Derecho
Maria Sernaque La Rosa
Estudio Rodríguez Abogados & Asociados
De acuerdo con el D. Leg. N.º 1053, Ley General de Aduanas, en el numeral 5, del literal b) del artículo 20, el operador de comercio exterior debe contar con un representante aduanero acreditado, cuya inscripción y permanencia son requisitos exigibles para su autorización.
Desde la perspectiva laboral, esta obligación legal coloca al empleador ante un escenario especialmente sensible, lo que nos lleva a preguntarnos: ¿qué implicancias tendría su cese para el empleador? Esta interrogante resulta crucial, considerando que el puesto no solo supervisa procesos, sino que asume responsabilidad directa por la veracidad y precisión de declaraciones aduaneras, clasificación arancelaria, valor en aduana y cumplimiento de la normativa aplicable.
Es decir, este es un puesto de dirección, conforme al artículo 43 del TUO del D. Leg. N.º 728, aprobado por D. S. N.º 003-97-TR, al ejercer una representación general del empleador frente a terceros y realizar funciones de administración y control vinculadas con la actividad empresarial.

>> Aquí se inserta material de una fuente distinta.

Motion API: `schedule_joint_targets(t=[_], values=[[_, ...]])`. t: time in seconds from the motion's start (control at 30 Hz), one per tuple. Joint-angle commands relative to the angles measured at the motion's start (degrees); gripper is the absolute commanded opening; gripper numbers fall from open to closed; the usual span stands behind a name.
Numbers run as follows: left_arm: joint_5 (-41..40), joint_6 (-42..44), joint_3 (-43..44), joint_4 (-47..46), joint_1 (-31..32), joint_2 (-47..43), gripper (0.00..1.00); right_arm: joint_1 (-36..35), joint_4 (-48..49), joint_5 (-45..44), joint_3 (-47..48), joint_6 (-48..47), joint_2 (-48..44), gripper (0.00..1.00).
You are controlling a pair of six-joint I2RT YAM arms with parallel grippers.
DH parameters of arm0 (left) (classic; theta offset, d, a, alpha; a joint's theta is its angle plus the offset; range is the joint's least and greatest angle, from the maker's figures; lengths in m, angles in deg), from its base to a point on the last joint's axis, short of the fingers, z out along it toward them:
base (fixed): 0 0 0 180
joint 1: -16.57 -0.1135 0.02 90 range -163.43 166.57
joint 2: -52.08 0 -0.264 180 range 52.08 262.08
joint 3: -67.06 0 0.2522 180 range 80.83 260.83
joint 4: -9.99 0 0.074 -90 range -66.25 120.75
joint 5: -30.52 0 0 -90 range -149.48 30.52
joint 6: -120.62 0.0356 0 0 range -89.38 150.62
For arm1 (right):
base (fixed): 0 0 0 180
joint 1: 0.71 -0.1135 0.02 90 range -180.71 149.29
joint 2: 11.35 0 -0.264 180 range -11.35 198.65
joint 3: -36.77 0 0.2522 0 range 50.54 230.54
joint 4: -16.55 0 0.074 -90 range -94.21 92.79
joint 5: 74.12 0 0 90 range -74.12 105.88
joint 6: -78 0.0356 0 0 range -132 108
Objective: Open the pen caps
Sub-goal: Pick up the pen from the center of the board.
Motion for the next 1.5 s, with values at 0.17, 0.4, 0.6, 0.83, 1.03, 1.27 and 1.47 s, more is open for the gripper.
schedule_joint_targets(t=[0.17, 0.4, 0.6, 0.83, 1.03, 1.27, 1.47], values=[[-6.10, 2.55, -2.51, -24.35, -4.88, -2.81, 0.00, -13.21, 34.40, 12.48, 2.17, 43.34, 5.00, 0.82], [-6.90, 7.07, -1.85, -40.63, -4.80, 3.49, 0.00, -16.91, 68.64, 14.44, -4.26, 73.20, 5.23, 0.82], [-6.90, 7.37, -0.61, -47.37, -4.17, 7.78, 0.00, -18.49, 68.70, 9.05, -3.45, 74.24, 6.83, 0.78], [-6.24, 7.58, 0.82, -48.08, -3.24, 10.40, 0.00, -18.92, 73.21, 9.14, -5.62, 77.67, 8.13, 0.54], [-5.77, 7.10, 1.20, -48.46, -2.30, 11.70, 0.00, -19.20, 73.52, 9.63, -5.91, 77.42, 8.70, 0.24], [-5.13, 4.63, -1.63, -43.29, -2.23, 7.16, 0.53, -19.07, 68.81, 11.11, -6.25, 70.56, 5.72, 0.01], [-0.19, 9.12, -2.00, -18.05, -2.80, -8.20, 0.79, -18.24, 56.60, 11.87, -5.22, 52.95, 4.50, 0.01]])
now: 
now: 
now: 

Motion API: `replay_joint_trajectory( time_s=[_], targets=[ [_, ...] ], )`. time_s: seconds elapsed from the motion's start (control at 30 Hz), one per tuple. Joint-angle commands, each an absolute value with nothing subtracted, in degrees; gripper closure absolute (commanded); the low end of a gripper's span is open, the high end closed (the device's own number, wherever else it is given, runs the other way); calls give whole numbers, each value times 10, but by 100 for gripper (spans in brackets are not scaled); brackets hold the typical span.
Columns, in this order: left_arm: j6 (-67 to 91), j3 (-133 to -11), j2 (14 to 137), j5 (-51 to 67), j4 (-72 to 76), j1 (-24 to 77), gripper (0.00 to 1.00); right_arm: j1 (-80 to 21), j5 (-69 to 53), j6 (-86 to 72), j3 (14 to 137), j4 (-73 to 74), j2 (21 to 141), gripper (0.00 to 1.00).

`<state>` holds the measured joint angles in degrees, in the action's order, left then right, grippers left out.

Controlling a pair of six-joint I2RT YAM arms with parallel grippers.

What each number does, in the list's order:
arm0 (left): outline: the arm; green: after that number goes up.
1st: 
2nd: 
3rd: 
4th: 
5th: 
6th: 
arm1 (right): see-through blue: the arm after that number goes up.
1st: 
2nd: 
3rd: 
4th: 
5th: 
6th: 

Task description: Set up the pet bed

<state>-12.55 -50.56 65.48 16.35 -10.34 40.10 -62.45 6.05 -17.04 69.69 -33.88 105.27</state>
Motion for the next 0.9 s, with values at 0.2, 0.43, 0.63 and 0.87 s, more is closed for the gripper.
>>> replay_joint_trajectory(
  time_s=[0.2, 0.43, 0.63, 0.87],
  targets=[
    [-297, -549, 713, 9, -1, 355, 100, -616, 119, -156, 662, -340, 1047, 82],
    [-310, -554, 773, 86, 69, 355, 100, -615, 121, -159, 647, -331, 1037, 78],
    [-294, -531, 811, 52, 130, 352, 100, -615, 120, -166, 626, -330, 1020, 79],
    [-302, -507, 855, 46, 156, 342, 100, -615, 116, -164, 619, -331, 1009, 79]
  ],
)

Esta calificación implica un nivel de confianza reforzada, lo que exige que, ante su salida, la empresa adopte medidas inmediatas, ya que no es un cese laboral común, sino un evento que impacta de manera significativa la operatividad aduanera y la exposición legal empresarial.
Por lo tanto, no es factible que un operador de comercio exterior carezca de un RLA activo. Sin él, no es posible realizar gestiones de numeración de declaraciones ni tramitar la destinación aduanera de bienes, pudiendo paralizar importaciones y exportaciones, lo que afectaría la continuidad del negocio frente a la administración aduanera, además de exponer a la empresa a incumplimientos contractuales con sus propios clientes.
Así, la salida del RLA requiere un proceso de cese planificado que garantice continuidad operativa y cumplimiento normativo laboral y aduanero. Ante su renuncia, el empleador debe actuar de inmediato, particularmente si le solicitan la exoneración del plazo de preaviso de 30 días.
En ese sentido, debe el empleador estimar que, según el artículo 18 del TUO del D. Leg. N.º 728, pueden exonerar del plazo de aviso de 30 días, por iniciativa propia o a pedido del trabajador, lo que permite disponer del tiempo indispensable para identificar, evaluar y acreditar a un reemplazo, evitando vacíos operativos que comprometan la continuidad del servicio aduanero.